But the crux of what the code is doing is perfectly sane and in fact
what I would expect to happen unless there is a good reason not to.

The crucial point here is setting up the inode for teardown (and thus
preventing new refs from showing up) and stalling it as long as there
are pending consumers. That way they can still safely access everything
they need.

For this work the code needs a proper handshake (if you will), which
*is* arranged with locking -- writeback (or other code with similar
needs) either wins against teardown and does the write or loses and
pretends the inode is not there (or fails to see it). If writeback wins,
teardown waits. This only needs readable helpers to not pose a problem,
which is not hard to implement.

Note your patchset does not remove the need to do this, it merely
possibly simplifies clean up after (but see below).
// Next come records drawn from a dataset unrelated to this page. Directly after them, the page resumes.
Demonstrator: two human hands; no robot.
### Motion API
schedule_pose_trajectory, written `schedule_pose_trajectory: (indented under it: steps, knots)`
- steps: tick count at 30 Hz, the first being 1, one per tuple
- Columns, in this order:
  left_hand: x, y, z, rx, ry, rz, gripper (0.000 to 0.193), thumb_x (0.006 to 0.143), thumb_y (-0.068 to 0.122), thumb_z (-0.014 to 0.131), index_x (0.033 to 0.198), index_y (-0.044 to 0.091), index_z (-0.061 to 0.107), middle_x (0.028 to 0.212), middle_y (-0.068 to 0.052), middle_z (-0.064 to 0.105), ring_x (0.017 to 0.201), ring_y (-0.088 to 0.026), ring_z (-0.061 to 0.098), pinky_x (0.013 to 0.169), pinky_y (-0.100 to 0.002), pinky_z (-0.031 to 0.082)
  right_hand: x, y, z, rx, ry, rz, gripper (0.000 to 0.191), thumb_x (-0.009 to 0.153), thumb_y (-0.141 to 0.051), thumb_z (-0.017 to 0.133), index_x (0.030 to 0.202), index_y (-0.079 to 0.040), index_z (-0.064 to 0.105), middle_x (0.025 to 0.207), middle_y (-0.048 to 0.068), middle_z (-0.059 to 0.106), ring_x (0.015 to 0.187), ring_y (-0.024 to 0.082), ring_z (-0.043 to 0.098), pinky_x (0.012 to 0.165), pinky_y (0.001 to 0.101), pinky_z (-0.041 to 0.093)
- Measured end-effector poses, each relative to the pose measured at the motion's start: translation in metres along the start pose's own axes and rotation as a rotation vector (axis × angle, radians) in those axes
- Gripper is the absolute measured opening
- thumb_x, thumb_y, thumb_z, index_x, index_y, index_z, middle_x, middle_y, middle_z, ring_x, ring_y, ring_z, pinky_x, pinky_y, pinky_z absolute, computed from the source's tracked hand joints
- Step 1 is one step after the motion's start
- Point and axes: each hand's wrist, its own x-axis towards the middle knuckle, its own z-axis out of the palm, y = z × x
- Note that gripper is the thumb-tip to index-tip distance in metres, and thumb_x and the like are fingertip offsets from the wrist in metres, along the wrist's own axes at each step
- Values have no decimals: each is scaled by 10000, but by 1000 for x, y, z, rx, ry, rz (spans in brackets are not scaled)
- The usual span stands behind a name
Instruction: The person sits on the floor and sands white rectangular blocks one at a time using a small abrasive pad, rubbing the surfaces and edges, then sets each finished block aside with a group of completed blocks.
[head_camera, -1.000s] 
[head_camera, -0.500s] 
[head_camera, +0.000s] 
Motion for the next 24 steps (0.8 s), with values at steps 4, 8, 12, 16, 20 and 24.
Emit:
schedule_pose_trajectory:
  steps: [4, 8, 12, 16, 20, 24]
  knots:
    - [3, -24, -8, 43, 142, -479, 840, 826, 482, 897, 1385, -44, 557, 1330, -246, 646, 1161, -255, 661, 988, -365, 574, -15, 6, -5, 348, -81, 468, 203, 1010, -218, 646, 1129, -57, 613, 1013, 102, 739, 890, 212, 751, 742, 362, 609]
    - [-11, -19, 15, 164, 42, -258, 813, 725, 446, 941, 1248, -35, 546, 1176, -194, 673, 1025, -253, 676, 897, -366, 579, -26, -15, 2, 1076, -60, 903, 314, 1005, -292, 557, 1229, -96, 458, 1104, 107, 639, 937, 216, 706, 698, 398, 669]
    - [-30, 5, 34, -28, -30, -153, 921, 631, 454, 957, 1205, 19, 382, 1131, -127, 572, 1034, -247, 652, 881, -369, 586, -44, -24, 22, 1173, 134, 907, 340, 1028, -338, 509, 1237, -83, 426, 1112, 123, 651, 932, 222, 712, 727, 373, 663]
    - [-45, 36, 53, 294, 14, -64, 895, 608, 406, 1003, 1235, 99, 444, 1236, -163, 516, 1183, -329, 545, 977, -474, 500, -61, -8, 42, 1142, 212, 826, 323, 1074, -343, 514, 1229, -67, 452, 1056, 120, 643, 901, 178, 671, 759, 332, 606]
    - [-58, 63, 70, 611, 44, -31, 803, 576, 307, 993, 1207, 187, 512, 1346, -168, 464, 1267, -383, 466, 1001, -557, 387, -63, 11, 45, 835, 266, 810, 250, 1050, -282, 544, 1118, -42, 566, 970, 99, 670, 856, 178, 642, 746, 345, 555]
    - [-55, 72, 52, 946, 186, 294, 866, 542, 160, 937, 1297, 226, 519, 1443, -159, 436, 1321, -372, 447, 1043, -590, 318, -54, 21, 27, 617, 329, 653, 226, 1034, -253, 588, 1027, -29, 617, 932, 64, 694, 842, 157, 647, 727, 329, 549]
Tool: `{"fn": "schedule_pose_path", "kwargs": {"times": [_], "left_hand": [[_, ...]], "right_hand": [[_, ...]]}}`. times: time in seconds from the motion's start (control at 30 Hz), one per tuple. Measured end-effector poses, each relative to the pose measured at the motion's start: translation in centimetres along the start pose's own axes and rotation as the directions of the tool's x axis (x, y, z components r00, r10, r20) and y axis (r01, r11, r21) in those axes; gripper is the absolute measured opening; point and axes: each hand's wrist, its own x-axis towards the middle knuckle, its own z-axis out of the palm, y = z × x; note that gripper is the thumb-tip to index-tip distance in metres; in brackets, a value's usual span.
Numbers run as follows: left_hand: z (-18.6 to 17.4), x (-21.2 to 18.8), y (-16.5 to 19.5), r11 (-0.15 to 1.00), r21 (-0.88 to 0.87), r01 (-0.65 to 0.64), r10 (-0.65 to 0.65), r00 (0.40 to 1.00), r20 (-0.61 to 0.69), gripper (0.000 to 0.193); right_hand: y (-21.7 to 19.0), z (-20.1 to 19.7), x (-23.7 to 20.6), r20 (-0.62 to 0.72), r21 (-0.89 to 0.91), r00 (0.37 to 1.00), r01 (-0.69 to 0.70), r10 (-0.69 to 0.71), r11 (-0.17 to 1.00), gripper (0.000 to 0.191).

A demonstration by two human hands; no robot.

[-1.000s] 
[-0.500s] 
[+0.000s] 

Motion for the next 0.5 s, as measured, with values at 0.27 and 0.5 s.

This brings me to the problem with how ->i_obj_count is proposed. In
this patchset it merely gates the actual free of the inode, allowing all
other teardown to progress.

Suppose one was to use ->i_obj_count in writeback to guarantee inode
liveness -- worst case iobj_put() from writeback ends up freeing the
inode.

As mentioned above, the first side of the problem is still there with
your patchset: you still need to synchronize against writeback starting
to work on the inode.

But let's assume the other side -- just the freeing -- is now sorted out
with the count.

The problem with it is the writeback code historically was able to
access the entire of the inode. With teardown progressing in parallel
this is no longer true an what is no longer accessible depends entirely
on timing. If there are "bad" accesses, you are going to find the hard
way.

In order to feel safe here one would need to audit the entire of
writeback code to make sure it does not do anything wrong here and
probably do quite a bit of fuzzing with KMSAN et al.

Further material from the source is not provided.